First Impressions of Julia from an R User
It’s no secret that I love R and begrudgingly use Python. But there’s a another option for data science, and it promises the speed of C with the ease of use of R/Python. That language is Julia, and it’s a delight to use. I took some time to learn the basics, and I’m sharing my impressions here.
Julia is not the most popular language in the world
Before I go on, there’s one thing I want to stress here: Julia is not as popular as Python or R for doing stuff with data. It doesn’t have the vast library of packages/modules that the veteran languages have built up over decades.
If this is a deal-breaker, then don’t worry about Julia. If you want to use the languages with the most packages, or what looks best on your resume, then Python or R are better options. I’m not disparaging you either; these are good reasons.
But if you — like me — find that writing code to do stuff with data is fun, then it’s well worth checking out Julia. I just wanted to get that common objection out of the way first.
Multiple dispatch
People are often surprised to discover that R uses a lot of object-oriented programming. R objects store their classes as vectors, and can be accessed (and modified) with the class
function:
# R
a_tibble <- tibble::tibble(x = c(1, 2, 3), y = c(4, 5, 6))
class(a_tibble)
#> [1] "tbl_df" "tbl" "data.frame"
In R, the main implementation of object-oriented programming is through a system called S3. When I call a generic function, like print
, R looks at the class of the first argument to determine which print method to use. If I print
a data frame, then print.data.frame
is used. If I print a linear model, then print.lm
is used. And there are a lot of print
methods:
# R
sloop::s3_methods_generic("print")
#> # A tibble: 322 x 4
#> generic class visible source
#> <chr> <chr> <lgl> <chr>
#> 1 print acf FALSE registered S3method
#> 2 print AES FALSE registered S3method
#> 3 print all_vars FALSE registered S3method
#> 4 print anova FALSE registered S3method
#> 5 print ansi_string FALSE registered S3method
#> 6 print ansi_style FALSE registered S3method
#> 7 print any_vars FALSE registered S3method
#> 8 print aov FALSE registered S3method
#> 9 print aovlist FALSE registered S3method
#> 10 print ar FALSE registered S3method
#> # … with 312 more rows
This process of figuring out which method to use is called dispatch. S3 is a single dispatch system: only the classes of the first argument to the function are used to determine which method to call1. Julia takes it a step further with multiple dispatch. And it works on types, not classes.
A simple example of multiple dispatch: animals
Here’s a simple example of multiple dispatch2. I’ll create an abstract type in Julia, called Animal
:
# Julia
abstract type Animal end
I’ll now create two subtypes of animal: Cat
and Dog
. These will be each be a struct
, which is a type composed of other types. In this case, each of the two new types will have a Name
of type String
, and Age of type Int
:
struct Cat <: Animal
Name::String
Age::Int
end
struct Dog <: Animal
Name::String
Age::Int
end
Now I’ll define an interaction
function which will output a string describing the interaction of two animals. Actually, I’ll define 4 methods for this function. The method that’s called will depend upon the types of both arguments:
interaction(x::Cat, y::Cat) = "meow"
#> interaction (generic function with 1 method)

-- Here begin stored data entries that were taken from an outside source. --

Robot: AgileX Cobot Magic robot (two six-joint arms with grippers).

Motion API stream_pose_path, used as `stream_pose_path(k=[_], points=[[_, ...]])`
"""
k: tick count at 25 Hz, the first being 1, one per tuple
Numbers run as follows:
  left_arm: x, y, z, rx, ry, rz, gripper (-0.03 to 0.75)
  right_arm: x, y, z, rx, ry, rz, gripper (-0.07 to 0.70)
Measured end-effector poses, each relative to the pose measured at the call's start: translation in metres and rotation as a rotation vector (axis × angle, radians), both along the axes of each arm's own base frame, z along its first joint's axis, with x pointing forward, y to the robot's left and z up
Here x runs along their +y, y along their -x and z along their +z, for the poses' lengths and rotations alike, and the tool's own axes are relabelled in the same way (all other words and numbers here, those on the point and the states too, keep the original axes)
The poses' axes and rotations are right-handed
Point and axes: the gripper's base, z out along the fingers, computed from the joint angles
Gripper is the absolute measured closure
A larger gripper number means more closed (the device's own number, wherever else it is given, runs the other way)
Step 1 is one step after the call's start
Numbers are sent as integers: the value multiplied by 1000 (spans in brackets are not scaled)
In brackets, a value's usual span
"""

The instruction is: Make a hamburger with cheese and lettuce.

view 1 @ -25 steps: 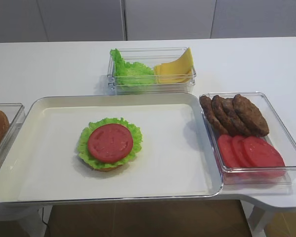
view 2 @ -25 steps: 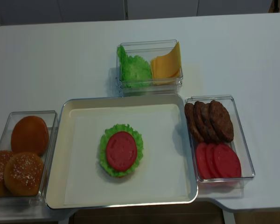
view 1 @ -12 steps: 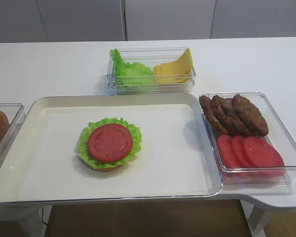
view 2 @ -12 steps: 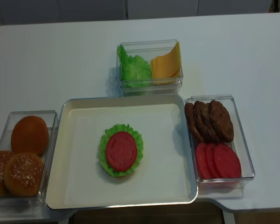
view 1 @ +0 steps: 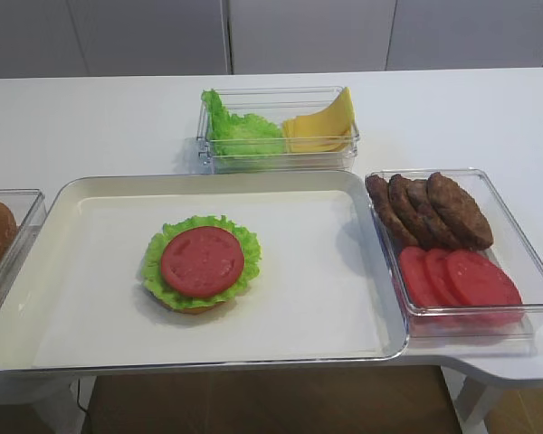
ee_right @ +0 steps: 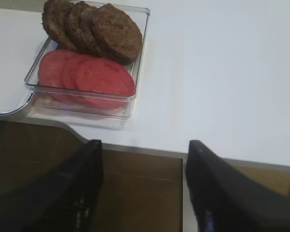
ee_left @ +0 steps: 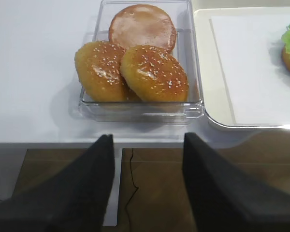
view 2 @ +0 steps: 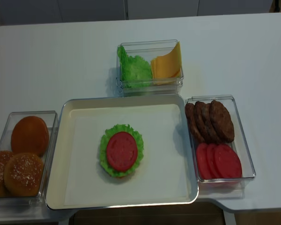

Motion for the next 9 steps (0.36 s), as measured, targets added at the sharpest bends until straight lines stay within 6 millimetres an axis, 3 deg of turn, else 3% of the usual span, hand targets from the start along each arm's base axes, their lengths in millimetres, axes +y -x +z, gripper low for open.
stream_pose_path(k=[9], points=[[0, 0, 0, 0, 0, 0, 371, 0, 0, 0, 0, 0, 0, 216]])
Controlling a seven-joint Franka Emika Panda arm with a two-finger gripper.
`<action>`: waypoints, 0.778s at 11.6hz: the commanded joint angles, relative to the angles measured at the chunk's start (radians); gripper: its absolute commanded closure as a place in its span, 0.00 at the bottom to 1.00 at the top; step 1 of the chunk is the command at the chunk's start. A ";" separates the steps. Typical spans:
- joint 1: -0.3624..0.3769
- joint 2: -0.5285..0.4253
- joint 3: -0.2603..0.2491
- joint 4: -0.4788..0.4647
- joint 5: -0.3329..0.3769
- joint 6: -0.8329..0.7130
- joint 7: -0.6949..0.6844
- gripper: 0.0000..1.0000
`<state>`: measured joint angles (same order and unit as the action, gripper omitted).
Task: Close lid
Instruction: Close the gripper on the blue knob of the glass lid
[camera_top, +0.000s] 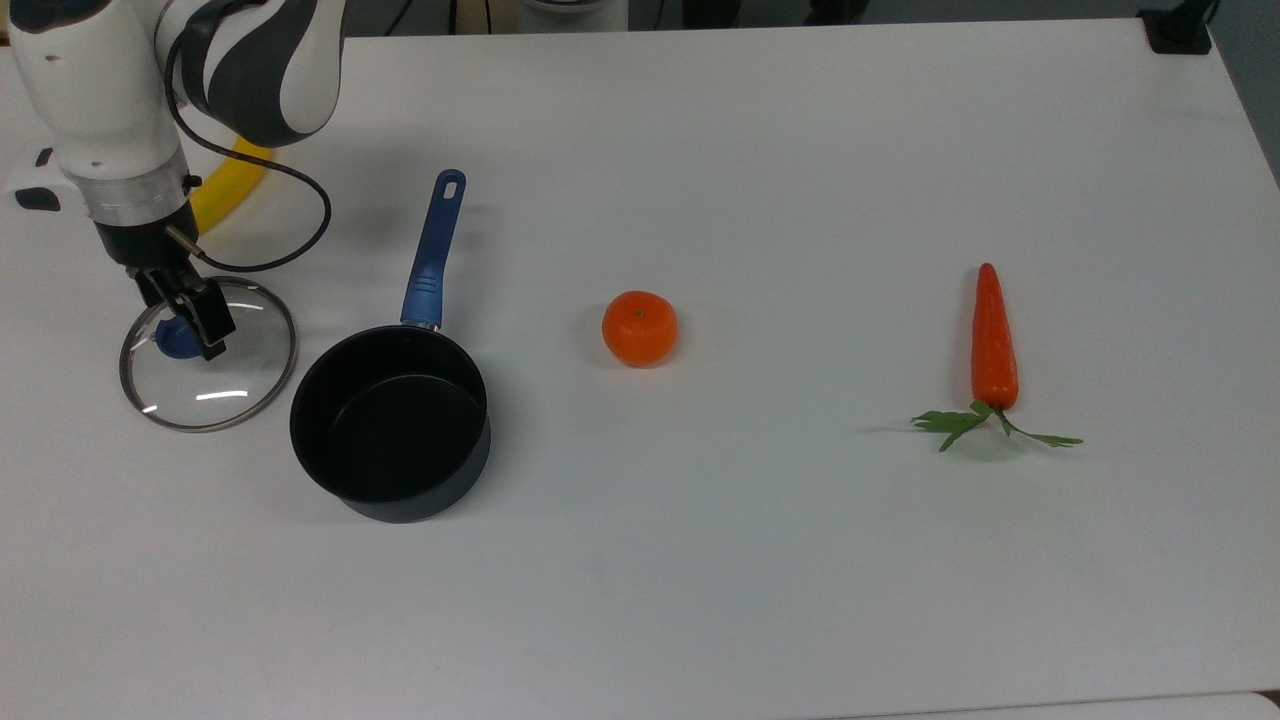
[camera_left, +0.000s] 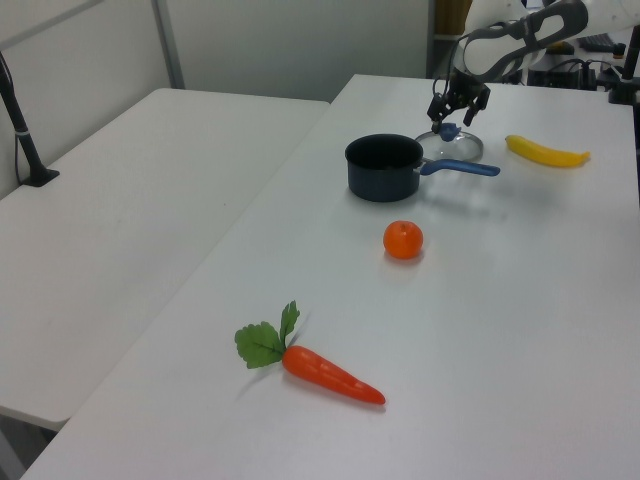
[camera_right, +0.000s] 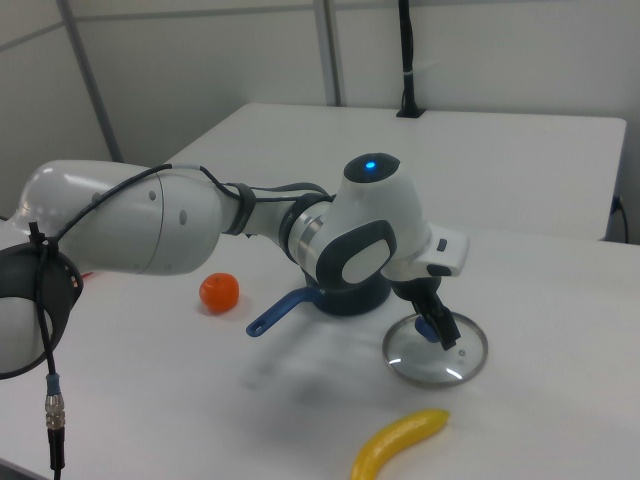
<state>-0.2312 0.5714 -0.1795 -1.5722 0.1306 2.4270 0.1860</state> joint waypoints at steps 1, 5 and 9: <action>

interaction(x::Dog, y::Dog) = "sniff"
#> interaction (generic function with 2 methods)
interaction(x::Cat, y::Dog) = "growl"
#> interaction (generic function with 3 methods)
interaction(x::Dog, y::Cat) = interaction(y, x)
#> interaction (generic function with 4 methods)
In any other language, it would look like I’m defining a function and then overwriting it three times. But with Julia, functions are unique up to name and type signature. interaction(x::Cat, y::Cat)
has a type signature of (Cat, Cat)
and interaction(x::Dog, y::Dog)
has a type signature of (Dog, Dog)
. So instead of overwriting the function I simply add a new generic each time.
I’ll define some cats and dogs based on those I know around my neighbourhood, such as the friendly golden retriever Hudson who always says good morning to me, or the stylish mini-whippet Phoebe who has a new outfit every time I see her. The semicolon here tells Julia to suppress the output:
luna = Cat("Luna", 1);
pip = Cat("Pip", 5);
hudson = Dog("Hudson", 4);
phoebe = Dog("Phoebe", 1);
And now lets see how these animals would interact:
interaction(luna, pip)
#> "meow"
interaction(pip, luna)
#> "meow"
interaction(hudson, phoebe)
#> "sniff"
interaction(luna, phoebe)
#> "growl"
Just as expected! These animals have different interactions based on their types.
Of course, I could accomplish the same thing with single dispatch and some if-else statements. But if I do that and I later want to extend the interactions to cover other animals, I have to go back and change those if-else statements. With Julia, it’s just a matter of defining new functions.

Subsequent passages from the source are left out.